* [What is being asked]:
When a line of the material has the word "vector" in it, copy that line.

────

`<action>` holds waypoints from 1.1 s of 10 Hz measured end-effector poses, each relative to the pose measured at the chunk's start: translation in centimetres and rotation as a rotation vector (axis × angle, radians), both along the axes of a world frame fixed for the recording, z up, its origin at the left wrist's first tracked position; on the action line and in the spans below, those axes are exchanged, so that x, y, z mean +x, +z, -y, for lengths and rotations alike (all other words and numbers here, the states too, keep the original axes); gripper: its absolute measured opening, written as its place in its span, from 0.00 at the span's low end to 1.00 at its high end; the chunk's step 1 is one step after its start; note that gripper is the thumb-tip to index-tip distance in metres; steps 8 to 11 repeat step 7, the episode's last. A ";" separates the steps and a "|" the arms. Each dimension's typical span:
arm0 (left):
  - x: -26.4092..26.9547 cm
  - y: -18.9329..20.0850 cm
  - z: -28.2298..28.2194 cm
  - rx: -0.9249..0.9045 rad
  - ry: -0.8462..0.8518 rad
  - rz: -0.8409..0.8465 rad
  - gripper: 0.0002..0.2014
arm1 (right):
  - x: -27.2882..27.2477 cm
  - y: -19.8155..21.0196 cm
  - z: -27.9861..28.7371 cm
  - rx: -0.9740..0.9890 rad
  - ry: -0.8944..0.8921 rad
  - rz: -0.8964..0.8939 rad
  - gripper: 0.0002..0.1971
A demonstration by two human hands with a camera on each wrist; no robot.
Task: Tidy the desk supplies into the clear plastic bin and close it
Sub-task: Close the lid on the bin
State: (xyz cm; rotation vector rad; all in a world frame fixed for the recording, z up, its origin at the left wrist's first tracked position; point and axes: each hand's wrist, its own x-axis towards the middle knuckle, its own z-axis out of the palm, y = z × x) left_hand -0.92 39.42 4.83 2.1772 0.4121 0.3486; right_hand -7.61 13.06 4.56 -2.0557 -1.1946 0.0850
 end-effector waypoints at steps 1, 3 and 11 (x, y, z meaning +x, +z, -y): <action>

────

* [Answer below]:
`<action>` holds waypoints from 1.1 s of 10 Hz measured end-effector poses, each relative to the pose measured at the chunk's start: translation in centimetres and rotation as a rotation vector (axis × angle, radians), both along the axes of a world frame fixed for the recording, z up, its origin at the left wrist's first tracked position; on the action line and in the spans below, those axes are exchanged, so that x, y, z mean +x, +z, -y, for lengths and rotations alike (all other words and numbers here, the states too, keep the original axes); gripper: its absolute measured opening, written as its place in its span, from 0.00 at the span's low end to 1.00 at its high end; the chunk's step 1 is one step after its start; note that gripper is the thumb-tip to index-tip distance in metres; steps 8 to 11 repeat step 7, the episode's last. A ";" separates the steps and a "|" the arms. Each dimension's typical span:
State: (xyz cm; rotation vector rad; all in a world frame fixed for the recording, z up, its origin at the left wrist's first tracked position; point and axes: each hand's wrist, its own x-axis towards the middle knuckle, its own z-axis out of the palm, y = z × x) left_hand -0.92 39.42 4.83 2.1772 0.4121 0.3486; right_hand -7.61 13.06 4.56 -2.0557 -1.1946 0.0850

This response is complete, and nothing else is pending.